TASK PROMPT: Read through the lines below and copy the ones holding the string "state".

+++ GIVEN INFORMATION

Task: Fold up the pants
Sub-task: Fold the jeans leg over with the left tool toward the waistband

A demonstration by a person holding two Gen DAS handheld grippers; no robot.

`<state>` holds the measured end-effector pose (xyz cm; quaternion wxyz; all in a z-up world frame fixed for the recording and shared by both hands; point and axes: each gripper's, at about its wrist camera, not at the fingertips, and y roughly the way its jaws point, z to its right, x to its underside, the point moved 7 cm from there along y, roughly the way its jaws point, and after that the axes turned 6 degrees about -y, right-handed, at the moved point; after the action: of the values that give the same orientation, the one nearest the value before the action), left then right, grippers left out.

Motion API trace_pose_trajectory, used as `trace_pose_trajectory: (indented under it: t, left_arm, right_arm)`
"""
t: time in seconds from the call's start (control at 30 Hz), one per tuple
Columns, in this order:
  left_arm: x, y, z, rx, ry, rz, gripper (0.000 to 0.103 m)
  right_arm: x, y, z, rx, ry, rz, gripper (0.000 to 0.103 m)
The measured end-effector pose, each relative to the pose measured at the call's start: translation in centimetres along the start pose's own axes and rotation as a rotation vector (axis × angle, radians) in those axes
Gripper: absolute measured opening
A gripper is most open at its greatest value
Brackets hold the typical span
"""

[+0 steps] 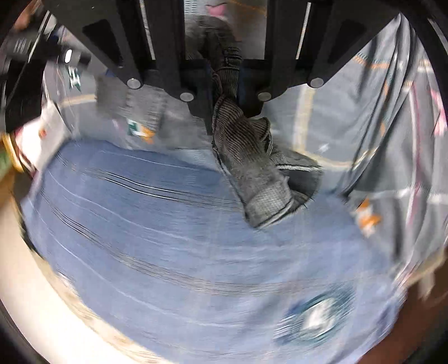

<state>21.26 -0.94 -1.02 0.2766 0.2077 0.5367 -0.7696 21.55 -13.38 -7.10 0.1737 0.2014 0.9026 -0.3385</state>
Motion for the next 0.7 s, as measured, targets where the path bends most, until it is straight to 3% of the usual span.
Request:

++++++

EXERCISE ANSWER:
`<state>` holds the measured end-effector pose (xyz cm; quaternion wxyz; all in a z-up world frame fixed for the recording and shared by both hands; point and axes: each gripper's, at about its wrist camera, not at the fingertips, and y roughly the way its jaws point, z to its right, x to its underside, the point moved 7 cm from there along y, roughly the way its jaws point, and after that the axes turned 6 degrees about -y, right-handed, at the moved point; after the action: of the values that give the same orientation, the one nearest the value before the action), left then right, grippers left out.
<state>21.26 -0.94 -1.02 0.2766 0.2077 0.5367 -0.7696 21.55 -13.38 -7.10 0.1737 0.2014 0.9026 -0.3385</state>

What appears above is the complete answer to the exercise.